Governance is what keeps AI usage defensible. It’s a short list of items with outsized consequence: the difference between an AI program that scales and one that gets paused after an incident.

  • Establish AI risk and governance policies. Written policy on data handling, model use, agent authorization, and incident response.
  • Ensure adherence. The policy in production has to match the policy on paper. Audit cadence and traceability close the loop.

Dimension Nº 05

Tools & flows

Tools & flows is the most visible dimension and the easiest to mistake for the whole picture. It covers the AI tooling stack and the workflows the tools live inside.

  • Select AI tools and vendors.

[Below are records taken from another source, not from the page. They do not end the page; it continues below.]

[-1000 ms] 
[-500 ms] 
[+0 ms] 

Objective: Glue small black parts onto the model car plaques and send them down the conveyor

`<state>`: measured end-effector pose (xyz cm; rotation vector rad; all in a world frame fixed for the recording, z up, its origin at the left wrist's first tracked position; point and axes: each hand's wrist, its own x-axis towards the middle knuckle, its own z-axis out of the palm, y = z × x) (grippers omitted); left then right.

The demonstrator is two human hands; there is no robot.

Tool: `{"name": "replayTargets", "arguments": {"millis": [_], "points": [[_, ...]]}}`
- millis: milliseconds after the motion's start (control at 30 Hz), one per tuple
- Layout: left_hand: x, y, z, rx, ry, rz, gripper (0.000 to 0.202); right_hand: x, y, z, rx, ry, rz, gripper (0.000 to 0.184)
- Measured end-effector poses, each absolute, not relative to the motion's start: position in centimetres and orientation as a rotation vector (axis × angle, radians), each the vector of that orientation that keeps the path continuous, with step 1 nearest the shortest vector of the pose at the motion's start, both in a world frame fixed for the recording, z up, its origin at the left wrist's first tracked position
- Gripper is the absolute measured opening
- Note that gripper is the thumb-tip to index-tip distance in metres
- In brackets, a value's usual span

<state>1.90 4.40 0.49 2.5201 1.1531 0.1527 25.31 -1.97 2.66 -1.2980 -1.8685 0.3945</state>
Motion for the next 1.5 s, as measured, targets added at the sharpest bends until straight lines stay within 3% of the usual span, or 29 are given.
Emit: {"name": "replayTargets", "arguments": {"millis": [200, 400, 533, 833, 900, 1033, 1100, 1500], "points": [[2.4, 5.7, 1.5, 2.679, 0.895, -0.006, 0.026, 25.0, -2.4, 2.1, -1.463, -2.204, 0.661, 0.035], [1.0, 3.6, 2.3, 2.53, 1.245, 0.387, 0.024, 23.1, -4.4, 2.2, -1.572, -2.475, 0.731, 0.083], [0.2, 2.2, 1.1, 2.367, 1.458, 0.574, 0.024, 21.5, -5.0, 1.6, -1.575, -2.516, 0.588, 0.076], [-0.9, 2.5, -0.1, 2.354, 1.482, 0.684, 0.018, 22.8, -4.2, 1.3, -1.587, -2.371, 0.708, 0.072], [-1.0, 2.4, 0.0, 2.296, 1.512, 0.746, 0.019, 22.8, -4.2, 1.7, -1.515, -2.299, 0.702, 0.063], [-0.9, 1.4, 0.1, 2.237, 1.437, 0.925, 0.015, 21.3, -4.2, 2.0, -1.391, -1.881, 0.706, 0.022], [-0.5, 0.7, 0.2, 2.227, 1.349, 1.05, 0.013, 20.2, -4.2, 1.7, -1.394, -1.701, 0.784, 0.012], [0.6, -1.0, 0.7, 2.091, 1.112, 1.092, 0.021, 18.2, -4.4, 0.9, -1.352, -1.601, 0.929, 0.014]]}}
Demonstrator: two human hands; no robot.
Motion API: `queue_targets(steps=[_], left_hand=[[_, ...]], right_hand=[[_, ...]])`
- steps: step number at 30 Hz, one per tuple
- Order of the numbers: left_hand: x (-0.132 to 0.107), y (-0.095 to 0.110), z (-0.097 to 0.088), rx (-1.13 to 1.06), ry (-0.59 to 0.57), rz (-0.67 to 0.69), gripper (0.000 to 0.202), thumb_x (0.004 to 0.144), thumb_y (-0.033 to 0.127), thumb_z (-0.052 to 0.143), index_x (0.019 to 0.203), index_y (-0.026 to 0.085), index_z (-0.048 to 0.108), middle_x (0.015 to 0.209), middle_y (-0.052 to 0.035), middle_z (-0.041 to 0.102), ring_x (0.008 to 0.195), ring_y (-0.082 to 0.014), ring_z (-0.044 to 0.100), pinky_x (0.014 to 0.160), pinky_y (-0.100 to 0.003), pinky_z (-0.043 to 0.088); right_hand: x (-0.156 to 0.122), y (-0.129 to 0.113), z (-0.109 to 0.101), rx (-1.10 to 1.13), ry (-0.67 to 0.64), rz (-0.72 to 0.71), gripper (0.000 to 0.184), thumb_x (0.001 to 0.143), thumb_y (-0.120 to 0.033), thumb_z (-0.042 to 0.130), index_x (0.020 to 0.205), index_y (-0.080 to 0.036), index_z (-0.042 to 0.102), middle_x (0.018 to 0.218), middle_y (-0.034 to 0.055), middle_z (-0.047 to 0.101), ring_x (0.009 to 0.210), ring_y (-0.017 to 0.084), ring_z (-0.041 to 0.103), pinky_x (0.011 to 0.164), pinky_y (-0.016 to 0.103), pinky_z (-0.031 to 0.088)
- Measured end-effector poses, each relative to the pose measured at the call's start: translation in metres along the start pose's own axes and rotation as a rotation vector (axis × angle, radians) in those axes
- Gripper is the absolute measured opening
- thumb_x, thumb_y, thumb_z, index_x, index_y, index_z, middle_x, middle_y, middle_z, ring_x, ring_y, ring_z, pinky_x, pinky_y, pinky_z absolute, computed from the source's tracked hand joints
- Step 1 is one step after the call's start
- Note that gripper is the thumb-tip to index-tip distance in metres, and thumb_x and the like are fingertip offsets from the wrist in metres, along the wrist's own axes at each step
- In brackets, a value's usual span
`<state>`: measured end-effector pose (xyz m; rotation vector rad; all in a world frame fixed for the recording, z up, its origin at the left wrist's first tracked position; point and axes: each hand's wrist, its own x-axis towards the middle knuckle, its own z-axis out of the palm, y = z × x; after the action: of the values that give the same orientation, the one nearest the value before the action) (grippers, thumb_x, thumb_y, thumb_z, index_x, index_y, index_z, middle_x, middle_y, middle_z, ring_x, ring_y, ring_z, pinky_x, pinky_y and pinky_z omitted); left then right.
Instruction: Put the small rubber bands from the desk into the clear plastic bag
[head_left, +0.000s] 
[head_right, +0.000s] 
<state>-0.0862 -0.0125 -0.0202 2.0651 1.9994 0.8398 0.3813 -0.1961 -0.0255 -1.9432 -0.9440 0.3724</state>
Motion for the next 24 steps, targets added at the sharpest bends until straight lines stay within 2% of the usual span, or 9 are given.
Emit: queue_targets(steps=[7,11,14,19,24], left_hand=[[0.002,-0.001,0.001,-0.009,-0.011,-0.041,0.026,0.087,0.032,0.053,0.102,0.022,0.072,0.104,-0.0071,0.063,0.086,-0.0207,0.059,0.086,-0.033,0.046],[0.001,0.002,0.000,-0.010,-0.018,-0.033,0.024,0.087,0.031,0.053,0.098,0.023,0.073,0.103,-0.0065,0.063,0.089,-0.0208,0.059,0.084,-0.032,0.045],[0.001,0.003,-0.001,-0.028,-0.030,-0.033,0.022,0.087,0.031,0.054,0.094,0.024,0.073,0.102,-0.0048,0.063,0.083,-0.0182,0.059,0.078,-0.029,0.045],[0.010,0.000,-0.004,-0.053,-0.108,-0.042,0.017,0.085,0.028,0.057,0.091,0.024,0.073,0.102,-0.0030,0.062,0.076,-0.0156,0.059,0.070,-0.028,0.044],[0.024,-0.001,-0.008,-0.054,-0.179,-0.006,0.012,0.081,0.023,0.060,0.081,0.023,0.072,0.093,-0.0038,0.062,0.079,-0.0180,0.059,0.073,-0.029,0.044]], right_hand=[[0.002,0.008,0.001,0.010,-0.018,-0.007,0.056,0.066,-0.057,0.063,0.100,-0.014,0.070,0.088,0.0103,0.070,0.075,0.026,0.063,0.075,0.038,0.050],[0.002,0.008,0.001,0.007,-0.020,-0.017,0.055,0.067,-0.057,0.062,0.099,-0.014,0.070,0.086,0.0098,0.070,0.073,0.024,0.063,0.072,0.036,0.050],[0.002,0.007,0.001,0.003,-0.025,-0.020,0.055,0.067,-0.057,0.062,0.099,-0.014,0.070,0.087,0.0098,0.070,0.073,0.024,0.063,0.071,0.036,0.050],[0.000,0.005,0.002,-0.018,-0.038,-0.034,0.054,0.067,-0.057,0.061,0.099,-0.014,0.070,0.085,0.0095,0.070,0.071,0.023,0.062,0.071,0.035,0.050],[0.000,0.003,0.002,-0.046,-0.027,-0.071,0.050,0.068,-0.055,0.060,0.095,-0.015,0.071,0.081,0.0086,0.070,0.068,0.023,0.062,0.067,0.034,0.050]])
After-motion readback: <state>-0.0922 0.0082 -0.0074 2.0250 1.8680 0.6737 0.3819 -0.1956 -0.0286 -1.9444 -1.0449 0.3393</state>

Deliberate selection criteria, periodic re-evaluation, exit plans for tools that don’t earn their seat.
  • Implement AI tools. Onboarding pods to new tools is its own discipline. Done poorly, expensive licenses sit unused.
  • Redesign workflows. Bolting AI onto an unchanged workflow is the headline failure mode. Reworking the workflow itself is where the gains come from.
  • Enable context engineering. Getting an agent the context it needs, when it needs it. Increasingly one of the highest-leverage skills on the team.